Processing Configuration

Docs > CloudPrem > Processing Configuration

CloudPrem is in Preview.

Overview

CloudPrem includes a processing feature that allows you to parse and enrich logs. It automatically parses logs formatted in JSON. You can define pipelines and processors to extract meaningful information or attributes from semi-structured text, which can then be used for aggregations.

CloudPrem log pipelines and processors are designed to be match the capabilities of Datadog's cloud-based log pipelines and processors.

For a list of supported and unsupported processors, see Compatibility with cloud-based pipelines.

You can configure log processing pipelines using a JSON file that adheres to the same format as Datadog pipeline configurations.

Setting up processing

(Optional) If you have existing cloud-based pipelines in Datadog, you can fetch the configuration using the Logs Pipelines API:

curl -X GET "https://api.datadoghq.com/api/v1/logs/config/pipelines" \
 -H "Accept: application/json" \
 -H "DD-API-KEY: ${DD_API_KEY}" \
 -H "DD-APPLICATION-KEY: ${DD_APP_KEY}" > pipelines-config.json

This JSON file can be used directly with CloudPrem.

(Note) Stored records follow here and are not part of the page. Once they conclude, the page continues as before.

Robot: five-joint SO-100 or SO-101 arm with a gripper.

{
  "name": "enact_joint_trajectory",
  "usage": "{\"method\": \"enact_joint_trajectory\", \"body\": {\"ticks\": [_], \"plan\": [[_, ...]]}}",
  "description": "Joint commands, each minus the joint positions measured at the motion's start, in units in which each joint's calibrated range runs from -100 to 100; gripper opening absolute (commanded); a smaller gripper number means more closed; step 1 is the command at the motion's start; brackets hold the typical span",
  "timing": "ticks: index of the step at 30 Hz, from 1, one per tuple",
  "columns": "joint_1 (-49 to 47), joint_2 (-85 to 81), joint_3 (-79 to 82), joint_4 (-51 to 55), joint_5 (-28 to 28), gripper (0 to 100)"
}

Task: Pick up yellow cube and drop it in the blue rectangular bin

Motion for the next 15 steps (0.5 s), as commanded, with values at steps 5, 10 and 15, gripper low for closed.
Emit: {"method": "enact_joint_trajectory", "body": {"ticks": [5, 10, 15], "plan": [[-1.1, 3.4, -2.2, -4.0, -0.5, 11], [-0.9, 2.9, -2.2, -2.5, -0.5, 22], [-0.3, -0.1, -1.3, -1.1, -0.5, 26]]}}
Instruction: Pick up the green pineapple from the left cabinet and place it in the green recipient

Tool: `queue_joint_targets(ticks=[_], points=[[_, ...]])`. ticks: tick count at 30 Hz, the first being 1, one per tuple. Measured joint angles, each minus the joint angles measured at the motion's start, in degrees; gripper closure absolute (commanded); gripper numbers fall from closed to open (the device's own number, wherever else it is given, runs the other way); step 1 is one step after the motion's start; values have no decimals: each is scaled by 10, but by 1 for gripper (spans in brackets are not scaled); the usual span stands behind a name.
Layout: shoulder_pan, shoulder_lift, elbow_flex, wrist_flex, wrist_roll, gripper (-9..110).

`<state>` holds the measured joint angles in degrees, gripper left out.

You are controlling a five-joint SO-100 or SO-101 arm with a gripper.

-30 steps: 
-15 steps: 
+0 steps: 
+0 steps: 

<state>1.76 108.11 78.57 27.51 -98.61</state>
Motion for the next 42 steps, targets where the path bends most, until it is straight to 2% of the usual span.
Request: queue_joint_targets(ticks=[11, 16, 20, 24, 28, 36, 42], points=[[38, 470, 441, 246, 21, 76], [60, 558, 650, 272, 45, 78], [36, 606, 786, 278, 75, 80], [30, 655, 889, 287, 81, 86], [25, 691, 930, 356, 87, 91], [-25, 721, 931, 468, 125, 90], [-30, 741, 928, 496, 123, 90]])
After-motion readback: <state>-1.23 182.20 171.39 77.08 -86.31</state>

To set the configuration in the Helm Chart, provide the path to your JSON configuration file using the pipelinesConfig parameter in the CloudPrem Helm chart:
```
helm repo update
helm upgrade <RELEASE_NAME> -n <NAMESPACE_NAME> --set-file pipelinesConfig=./pipelines-config.json -f datadog-values.yaml
```
CloudPrem logs an informational message (Successfully read pipeline config file) when it successfully reads the configuration file. Any processors defined in the file that are not supported by CloudPrem are ignored during startup. Note: Helm imposes a 1 MB size limit on the configuration file due to its underlying etcd storage.

Configuration file format

The configuration is a JSON array, where each element represents a processor or a nested pipeline.

The order of elements in the array defines the sequential execution order of the processors. The structure mirrors the output of the Datadog API endpoint api/v1/logs/config/pipelines.

[
  {
    // processor1 details
  },
  {
    // processor2 details
  }
]

[
  {
    "type": "pipeline",
    "id": "U73LOMZ9QG2iM-04OcXypA",
    "name": "cluster agent logs parsing",
    "enabled": true,
    "filter": {
      "query": "service:cluster-agent"
    },
    "processors": [
      {
        "type": "grok-parser",
        "id": "xn2WAzysQ1asaasdfakjf",
        "enabled": true,
        "grok": {
          "supportRules": "",
          "matchRules": "agent_rule %{date(\"yyyy-MM-dd HH:mm:ss z\"):timestamp} \\| %{notSpace:agent} \\| %{word:level} \\| \\(%{notSpace:filename}:%{number:lineno} in %{word:process}\\) \\|( %{data::keyvalue(\":\")} \\|)?( - \\|)?( \\(%{notSpace:pyFilename}:%{number:pyLineno}\\) \\|)?%{data}\nagent_rule_pre_611 %{date(\"yyyy-MM-dd HH:mm:ss z\"):timestamp} \\| %{word:level} \\| \\(%{notSpace:filename}:%{number:lineno} in %{word:process}\\)%{data}\njmxfetch_rule     %{date(\"yyyy-MM-dd HH:mm:ss z\"):timestamp} \\| %{notSpace:agent} \\| %{word:level}\\s+\\| %{word:class} \\| %{data}"
        }
      },
      {
        "id": "xnsd5oanXq2893utcsQ",
        "type": "status-remapper",
        "enabled": true,
        "sources": ["level"]
      },
      {
        "type": "date-remapper",
        "id": "xn2WAzysQ1asdjJsb9dfb",
        "enabled": true,
        "sources": ["timestamp"]
      }
    ]
  }
]

Compatibility with cloud-based pipelines

CloudPrem processing is designed to align closely with cloud-based Datadog Log Management, allowing direct use of existing log pipeline configurations. It achieves this by ignoring unknown or unsupported processors. However, some differences exist:

Some filter queries can’t be parsed, such as filters with combined wildcards (for example, @data.message:+*).
Filter on message has a different matching behavior (it also affects the category processor).
CloudPrem uses a regex to grep the word, but it should tokenize the text and try to match the tokens. Phrases are also ignored.
Groks use regular expressions internally. The regex engines may have slightly different matching behavior.
Some grok patterns can’t be parsed (for example, %{?>notSpace:db.severity}).

Ignored processors appear as a warning in the indexer logs.